EXERCISE OBJECTIVE ->
Keep the text of the data exactly as it is and omit each picture from the copy.

PROVIDED DATA ->

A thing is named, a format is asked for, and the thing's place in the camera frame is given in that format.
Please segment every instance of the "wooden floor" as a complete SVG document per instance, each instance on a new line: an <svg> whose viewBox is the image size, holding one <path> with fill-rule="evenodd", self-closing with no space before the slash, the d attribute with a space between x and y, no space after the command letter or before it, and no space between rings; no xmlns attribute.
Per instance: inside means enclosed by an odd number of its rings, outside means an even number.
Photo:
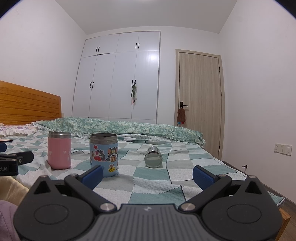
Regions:
<svg viewBox="0 0 296 241"><path fill-rule="evenodd" d="M296 208L288 202L285 202L282 209L290 214L291 219L279 241L296 241Z"/></svg>

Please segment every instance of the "wall socket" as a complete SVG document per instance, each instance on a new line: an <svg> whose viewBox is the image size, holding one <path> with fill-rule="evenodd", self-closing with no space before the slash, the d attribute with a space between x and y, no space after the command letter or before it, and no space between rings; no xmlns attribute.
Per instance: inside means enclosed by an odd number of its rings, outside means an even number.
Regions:
<svg viewBox="0 0 296 241"><path fill-rule="evenodd" d="M276 143L274 145L274 152L276 153L281 153L281 154L286 154L286 155L291 155L292 152L292 146L291 145L283 145Z"/></svg>

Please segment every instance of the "blue gripper pad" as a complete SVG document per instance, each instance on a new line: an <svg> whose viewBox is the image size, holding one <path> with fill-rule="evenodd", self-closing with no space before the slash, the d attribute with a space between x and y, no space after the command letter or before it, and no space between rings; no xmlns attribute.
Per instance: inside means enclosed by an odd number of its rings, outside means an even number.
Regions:
<svg viewBox="0 0 296 241"><path fill-rule="evenodd" d="M5 152L7 149L7 146L5 143L0 143L0 152Z"/></svg>
<svg viewBox="0 0 296 241"><path fill-rule="evenodd" d="M103 180L103 169L102 166L95 165L93 168L80 175L78 180L93 190Z"/></svg>
<svg viewBox="0 0 296 241"><path fill-rule="evenodd" d="M202 168L201 166L195 166L192 172L194 182L202 189L205 190L216 181L219 180L217 176L210 173L206 169Z"/></svg>

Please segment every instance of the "wardrobe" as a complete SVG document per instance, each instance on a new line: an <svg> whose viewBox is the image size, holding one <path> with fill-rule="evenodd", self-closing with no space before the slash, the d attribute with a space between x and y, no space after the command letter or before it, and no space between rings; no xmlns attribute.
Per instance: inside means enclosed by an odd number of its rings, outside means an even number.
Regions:
<svg viewBox="0 0 296 241"><path fill-rule="evenodd" d="M87 39L73 100L73 117L156 123L160 32ZM133 103L132 84L136 82Z"/></svg>

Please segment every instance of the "baseboard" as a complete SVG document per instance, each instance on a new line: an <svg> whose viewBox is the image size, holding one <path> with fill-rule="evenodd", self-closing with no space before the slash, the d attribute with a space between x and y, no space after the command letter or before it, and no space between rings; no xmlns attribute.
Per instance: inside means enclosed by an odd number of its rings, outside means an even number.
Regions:
<svg viewBox="0 0 296 241"><path fill-rule="evenodd" d="M233 169L236 169L236 170L242 172L241 170L237 169L235 166L229 164L228 162L226 162L226 161L222 161L222 162L225 163L227 166L230 166L230 167L232 167ZM270 188L269 186L265 185L264 183L263 183L263 185L265 186L265 188L266 188L267 191L273 193L273 194L276 195L276 196L284 197L284 198L285 198L285 204L289 205L289 206L292 207L294 210L296 210L296 203L294 203L294 202L291 201L290 199L286 198L284 195L280 194L279 192L273 190L272 188Z"/></svg>

YOUR SOLUTION ->
A thing is named, a format is asked for, and the thing's place in the camera frame is given in that format.
Please segment every instance of the "wooden floor" as a complete SVG document per instance, each instance on a new line: an <svg> whose viewBox is the image size, holding one <path> with fill-rule="evenodd", self-closing with no space before the slash, the d attribute with a space between x and y, no space after the command letter or before it, and no space between rings; no xmlns attribute.
Per instance: inside means enclosed by an odd number of its rings, outside means an even number.
Photo:
Regions:
<svg viewBox="0 0 296 241"><path fill-rule="evenodd" d="M296 208L288 202L285 202L282 209L290 214L291 219L279 241L296 241Z"/></svg>

Please segment every instance of the "wall socket" as a complete SVG document per instance, each instance on a new line: an <svg> whose viewBox is the image size, holding one <path> with fill-rule="evenodd", self-closing with no space before the slash, the d attribute with a space between x and y, no space after the command letter or before it, and no space between rings; no xmlns attribute.
Per instance: inside means enclosed by an odd number of its rings, outside means an even number.
Regions:
<svg viewBox="0 0 296 241"><path fill-rule="evenodd" d="M276 143L274 145L274 152L276 153L281 153L281 154L286 154L286 155L291 155L292 152L292 146L291 145L283 145Z"/></svg>

Please segment every instance of the "blue gripper pad" as a complete SVG document per instance, each instance on a new line: an <svg> whose viewBox is the image size, holding one <path> with fill-rule="evenodd", self-closing with no space before the slash, the d attribute with a space between x and y, no space after the command letter or before it, and no space between rings; no xmlns attribute.
Per instance: inside means enclosed by an odd number of its rings, outside means an even number.
Regions:
<svg viewBox="0 0 296 241"><path fill-rule="evenodd" d="M5 152L7 149L7 146L5 143L0 143L0 152Z"/></svg>
<svg viewBox="0 0 296 241"><path fill-rule="evenodd" d="M103 180L103 169L102 166L95 165L93 168L80 175L78 180L93 190Z"/></svg>
<svg viewBox="0 0 296 241"><path fill-rule="evenodd" d="M202 168L201 166L195 166L192 172L194 182L202 189L205 190L216 181L219 180L217 176L210 173L206 169Z"/></svg>

Please segment every instance of the "wardrobe" as a complete SVG document per instance, each instance on a new line: an <svg> whose viewBox is the image size, holding one <path> with fill-rule="evenodd", self-closing with no space before the slash, the d attribute with a space between x and y, no space after the command letter or before it, and no space between rings; no xmlns attribute.
Per instance: inside means enclosed by an odd number of its rings, outside means an even number.
Regions:
<svg viewBox="0 0 296 241"><path fill-rule="evenodd" d="M87 39L73 100L73 117L156 123L160 32ZM133 103L132 84L136 82Z"/></svg>

Please segment every instance of the "baseboard" as a complete SVG document per instance, each instance on a new line: an <svg> whose viewBox is the image size, holding one <path> with fill-rule="evenodd", self-closing with no space before the slash, the d attribute with a space between x and y, no space after the command letter or before it, and no space between rings; no xmlns attribute.
Per instance: inside means enclosed by an odd number of its rings, outside means an even number.
Regions:
<svg viewBox="0 0 296 241"><path fill-rule="evenodd" d="M233 169L236 169L236 170L242 172L241 170L237 169L235 166L229 164L228 162L226 162L226 161L222 161L222 162L225 163L227 166L230 166L230 167L232 167ZM270 188L269 186L265 185L264 183L263 183L263 185L265 186L265 188L266 188L267 191L273 193L273 194L276 195L276 196L284 197L284 198L285 198L285 204L289 205L289 206L292 207L294 210L296 210L296 203L294 203L294 202L291 201L290 199L286 198L284 195L280 194L279 192L273 190L272 188Z"/></svg>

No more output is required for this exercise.